Predictable but funny account of a sports journalist’s half-year stint as a stay-at-home dad.

“I am like most husbands. We think we have a vague idea of what our wives do in our absence, if we think about it at all,” writes Murphy (The Sweet Season, 2001). He had reached critical mass at Sports Illustrated, a magazine that demanded chronic absenteeism from Murphy’s duties as a father and husband: “I was missing their lives. I would not get a chance to do this over.” Of course, he doesn’t know from critical mass. The chronology of entropy that ensues is a well-worn trail, and even if Murphy is not Cary Grant in Father Goose, he does possess a certain vulgar charm of the kind that might be scripted for the actor Owen Wilson. He’s clueless when his wife warns him, “Every minute of your day is accounted for. . . . If you don’t comprehend that, you’re screwed from the start,” and he is screwed from the start. But Murphy proves to be a quick if bumbling study.

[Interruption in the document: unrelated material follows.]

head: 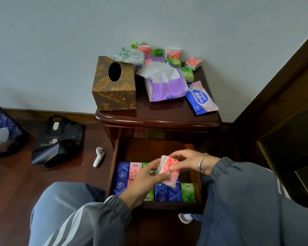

He learns that when the day-to-day caregiver gets sick, tough on you; he learns that when the kids get sick and spoil your schedule (by now he has learned all about the sacrosanct calendar), too bad. He learns all about anger, quoting Anne Roiphe on “the quick summer storm kind of anger, the slow burn anger, the underground anger” that will find him more than once “nodding offhandedly to my perfectly reasonable desire to gangster-slap my six-year-old.” (Just a passing thought, never acted upon.) Murphy learns a bushel, from why sex evaporates to why supposedly fun things like skiing and camping trips become a drag.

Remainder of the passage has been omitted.